TASK INSTRUCTIONS: Filter the entries and keep only the lines where the string "surface" appears.

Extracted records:
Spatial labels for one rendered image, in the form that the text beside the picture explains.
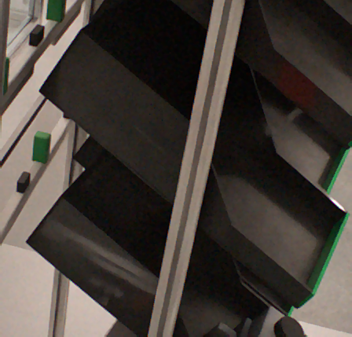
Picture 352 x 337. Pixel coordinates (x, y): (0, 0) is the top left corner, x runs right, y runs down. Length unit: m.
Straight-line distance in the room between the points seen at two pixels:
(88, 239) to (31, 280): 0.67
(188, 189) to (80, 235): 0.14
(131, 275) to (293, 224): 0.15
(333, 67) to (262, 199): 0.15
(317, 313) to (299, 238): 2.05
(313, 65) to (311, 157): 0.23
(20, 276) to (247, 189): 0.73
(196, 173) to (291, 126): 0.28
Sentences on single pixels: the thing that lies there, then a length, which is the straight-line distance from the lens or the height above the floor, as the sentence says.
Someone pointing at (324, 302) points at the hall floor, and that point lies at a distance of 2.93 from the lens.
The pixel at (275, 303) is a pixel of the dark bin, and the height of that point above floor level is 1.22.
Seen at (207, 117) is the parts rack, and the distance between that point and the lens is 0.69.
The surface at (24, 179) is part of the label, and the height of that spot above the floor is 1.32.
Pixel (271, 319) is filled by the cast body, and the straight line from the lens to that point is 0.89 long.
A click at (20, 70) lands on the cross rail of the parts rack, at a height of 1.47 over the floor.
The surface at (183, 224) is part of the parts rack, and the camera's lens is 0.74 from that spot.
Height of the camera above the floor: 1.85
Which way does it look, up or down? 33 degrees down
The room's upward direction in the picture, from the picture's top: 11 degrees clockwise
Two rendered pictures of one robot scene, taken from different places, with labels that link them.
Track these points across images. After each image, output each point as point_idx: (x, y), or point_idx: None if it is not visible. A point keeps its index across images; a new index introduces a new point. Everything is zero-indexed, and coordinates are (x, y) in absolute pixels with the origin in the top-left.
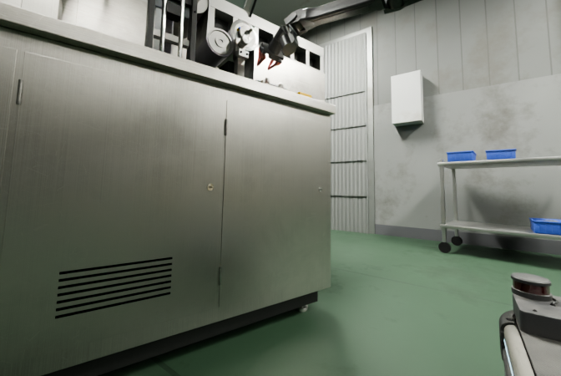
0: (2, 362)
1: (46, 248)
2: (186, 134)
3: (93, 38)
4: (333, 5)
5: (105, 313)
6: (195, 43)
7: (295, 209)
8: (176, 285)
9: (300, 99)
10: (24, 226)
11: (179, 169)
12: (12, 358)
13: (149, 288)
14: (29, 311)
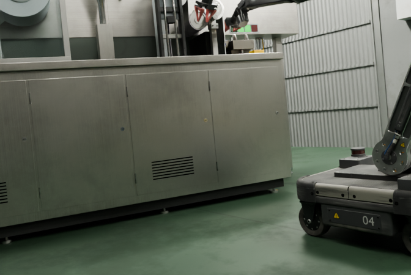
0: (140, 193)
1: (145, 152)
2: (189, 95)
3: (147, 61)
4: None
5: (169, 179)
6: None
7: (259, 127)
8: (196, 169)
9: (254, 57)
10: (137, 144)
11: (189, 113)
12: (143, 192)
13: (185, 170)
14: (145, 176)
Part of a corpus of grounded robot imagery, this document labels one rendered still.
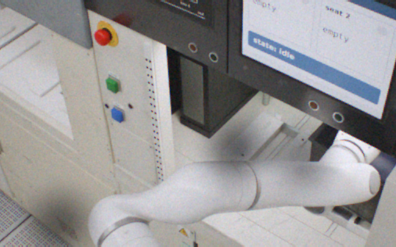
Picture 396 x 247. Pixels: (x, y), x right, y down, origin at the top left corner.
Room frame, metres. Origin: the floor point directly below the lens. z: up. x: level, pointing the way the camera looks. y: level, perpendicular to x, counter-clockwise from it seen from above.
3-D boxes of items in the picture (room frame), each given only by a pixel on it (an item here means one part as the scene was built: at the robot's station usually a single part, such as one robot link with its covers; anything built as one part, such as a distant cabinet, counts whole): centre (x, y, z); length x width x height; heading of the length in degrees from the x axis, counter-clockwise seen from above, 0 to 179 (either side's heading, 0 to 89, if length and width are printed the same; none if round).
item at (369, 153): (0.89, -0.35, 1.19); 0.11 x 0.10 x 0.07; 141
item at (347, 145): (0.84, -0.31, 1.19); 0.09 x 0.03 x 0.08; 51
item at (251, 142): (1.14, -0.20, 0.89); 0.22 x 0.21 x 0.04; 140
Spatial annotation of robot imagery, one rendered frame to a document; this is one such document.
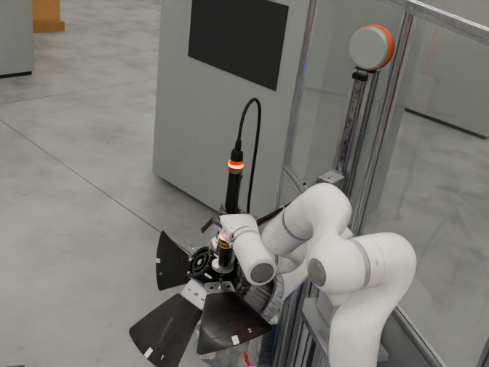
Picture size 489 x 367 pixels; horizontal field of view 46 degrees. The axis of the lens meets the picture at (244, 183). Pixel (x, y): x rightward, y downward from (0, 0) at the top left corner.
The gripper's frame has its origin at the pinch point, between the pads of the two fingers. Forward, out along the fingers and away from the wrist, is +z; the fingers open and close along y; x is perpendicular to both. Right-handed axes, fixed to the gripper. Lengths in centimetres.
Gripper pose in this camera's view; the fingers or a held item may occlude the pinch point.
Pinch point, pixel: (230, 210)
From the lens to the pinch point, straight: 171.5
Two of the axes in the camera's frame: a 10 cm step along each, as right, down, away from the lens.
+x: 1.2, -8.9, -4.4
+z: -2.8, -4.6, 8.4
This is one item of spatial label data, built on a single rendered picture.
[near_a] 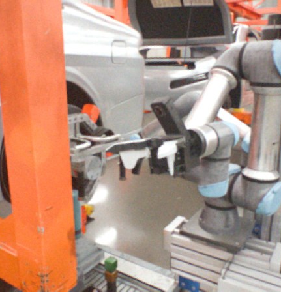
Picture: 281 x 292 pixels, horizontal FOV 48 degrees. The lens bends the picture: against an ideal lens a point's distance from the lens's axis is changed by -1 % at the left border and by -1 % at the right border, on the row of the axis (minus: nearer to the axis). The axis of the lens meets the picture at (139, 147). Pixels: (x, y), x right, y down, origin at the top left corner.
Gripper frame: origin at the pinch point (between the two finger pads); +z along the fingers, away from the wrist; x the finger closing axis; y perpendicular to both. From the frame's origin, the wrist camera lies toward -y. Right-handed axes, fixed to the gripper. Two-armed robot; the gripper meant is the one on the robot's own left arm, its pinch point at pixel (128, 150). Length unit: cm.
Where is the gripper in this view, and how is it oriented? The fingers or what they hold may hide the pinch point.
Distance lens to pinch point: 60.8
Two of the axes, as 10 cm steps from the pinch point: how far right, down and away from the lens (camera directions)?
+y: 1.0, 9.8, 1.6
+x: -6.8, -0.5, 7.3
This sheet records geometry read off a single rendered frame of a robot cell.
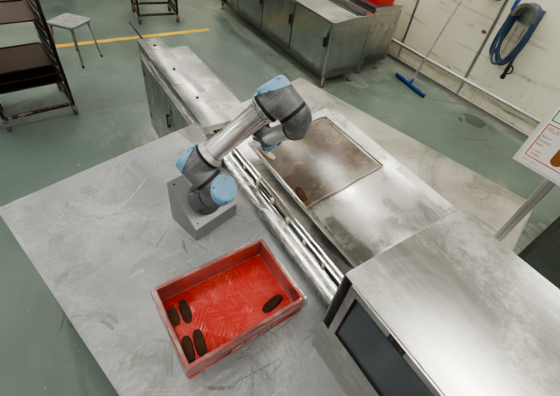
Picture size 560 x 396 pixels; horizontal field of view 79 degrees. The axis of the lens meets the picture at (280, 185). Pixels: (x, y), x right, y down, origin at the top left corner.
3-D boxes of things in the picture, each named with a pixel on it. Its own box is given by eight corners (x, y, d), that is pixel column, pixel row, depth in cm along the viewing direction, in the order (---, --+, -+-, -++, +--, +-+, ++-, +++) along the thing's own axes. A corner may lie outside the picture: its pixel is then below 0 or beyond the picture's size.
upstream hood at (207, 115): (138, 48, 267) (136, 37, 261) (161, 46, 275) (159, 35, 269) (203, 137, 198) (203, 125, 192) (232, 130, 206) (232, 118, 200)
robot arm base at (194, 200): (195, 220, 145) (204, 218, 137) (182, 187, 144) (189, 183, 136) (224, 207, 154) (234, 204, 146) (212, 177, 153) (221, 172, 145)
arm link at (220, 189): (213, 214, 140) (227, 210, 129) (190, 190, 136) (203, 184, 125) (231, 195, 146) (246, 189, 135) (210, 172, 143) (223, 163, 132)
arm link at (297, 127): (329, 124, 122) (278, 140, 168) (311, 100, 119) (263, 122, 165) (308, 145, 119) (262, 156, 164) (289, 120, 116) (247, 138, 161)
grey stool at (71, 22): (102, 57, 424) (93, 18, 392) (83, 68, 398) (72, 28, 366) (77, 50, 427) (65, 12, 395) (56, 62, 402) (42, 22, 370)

RESPONSE TO THE EXERCISE:
The surface at (24, 179) is part of the label, and the height of that spot above the floor is 1.32.
The surface at (183, 224) is part of the parts rack, and the camera's lens is 0.74 from that spot.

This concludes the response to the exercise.